According to an unbylined Associated Press report out of Atlanta tonight, when police move in to arrest members of a crowd which won't move when ordered to move, they "swarm." Nice insect comparison, eh? And in case readers didn't get the negative connotation the first time, the AP report used the word again in its final paragraph.
Here are several paragraphs from the report, including an unchallenged reference to Martin Luther King's "Poor People's Campaign" by the "Rev." Jesse Jackson (bolds are mine):
Police arrest more Occupy Atlanta protesters
Atlanta police late Saturday swarmed the area near a city park where Occupy Atlanta protesters had gathered with the intent of staying overnight, making several arrests outside the park as the evicted crowd got rowdy.
Dozens of police officers converged on the area near Woodruff Park on motorcycles, horseback and in riot gear soon after its 11 p.m. Saturday closing time. Police began herding protesters away from the park and installed barricades around it. A police helicopter flew overhead.
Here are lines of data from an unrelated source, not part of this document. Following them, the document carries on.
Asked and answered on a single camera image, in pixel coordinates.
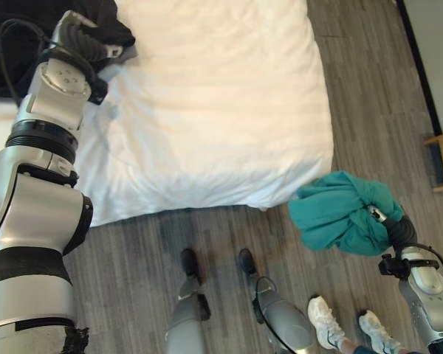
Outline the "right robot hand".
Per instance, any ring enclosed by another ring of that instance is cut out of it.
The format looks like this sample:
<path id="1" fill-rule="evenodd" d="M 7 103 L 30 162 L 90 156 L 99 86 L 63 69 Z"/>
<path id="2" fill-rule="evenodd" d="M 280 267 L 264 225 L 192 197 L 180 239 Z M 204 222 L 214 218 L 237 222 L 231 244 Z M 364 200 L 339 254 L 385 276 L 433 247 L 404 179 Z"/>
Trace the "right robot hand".
<path id="1" fill-rule="evenodd" d="M 417 233 L 413 223 L 407 215 L 403 215 L 399 221 L 387 218 L 385 214 L 375 206 L 368 206 L 372 217 L 381 223 L 387 232 L 388 239 L 396 253 L 418 242 Z"/>

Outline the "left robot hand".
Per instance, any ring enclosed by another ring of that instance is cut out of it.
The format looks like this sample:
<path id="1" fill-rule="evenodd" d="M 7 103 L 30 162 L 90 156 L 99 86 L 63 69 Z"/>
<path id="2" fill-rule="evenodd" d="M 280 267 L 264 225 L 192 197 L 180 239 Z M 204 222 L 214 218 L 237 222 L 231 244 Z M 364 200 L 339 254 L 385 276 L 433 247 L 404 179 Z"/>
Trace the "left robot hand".
<path id="1" fill-rule="evenodd" d="M 85 33 L 84 27 L 94 29 L 97 25 L 79 13 L 67 10 L 56 25 L 52 41 L 64 49 L 76 52 L 91 63 L 116 59 L 123 54 L 122 46 L 103 44 Z"/>

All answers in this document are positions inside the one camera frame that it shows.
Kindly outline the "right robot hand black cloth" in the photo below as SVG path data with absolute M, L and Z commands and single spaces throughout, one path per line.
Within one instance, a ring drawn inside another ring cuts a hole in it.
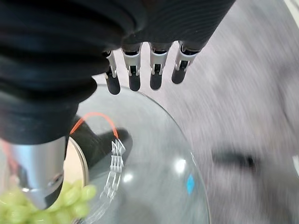
M 228 13 L 232 0 L 3 0 L 0 3 L 0 138 L 13 178 L 40 210 L 58 198 L 71 123 L 104 73 L 120 92 L 112 55 L 121 49 L 129 87 L 140 88 L 140 57 L 150 44 L 157 90 L 168 51 L 179 50 L 172 82 Z
... The crowd swelled during the brisk night to several hundred people, as the Rev. Jesse Jackson paid an early-evening visit and some protesters set up tents.
Jackson showed his support for protesters, the Atlanta-Journal Constitution reported, telling them that the movement was an extension of Martin Luther King Jr.'s Poor People's Campaign.
Protesters began leaving the park as its 11 p.m. closing time approached. But when police swarmed the area about 15 minutes later, tensions rose as protesters yelled at and taunted police.
Gosh, writing that the police "entered" or "move into" the area would have described matters adequately without the use of such a negative word.
Jackson's comparison to King's Poor People's Campaign is bogus.
The "Occupy" campaign attempts to pit the 99% it claims to represent (and doesn't) vs. the so-called top 1%. Dr. King's Poor People's campaign sought government help for the 13% of the nation mired in late-1960s poverty. According to a 2008 NPR report, the campaign's objective was "help the poor get jobs, health care and decent homes." Unfortunately, Dr. King did not live long enough to see the results of the government's "war on poverty," particularly the social havoc it wrought on government-dependent families. It would also have been interesting to see if he would have resisted the failure-repeating, imagination-lacking, more-of-the-same approaches which have characterized federal anti-poverty efforts in the decades since.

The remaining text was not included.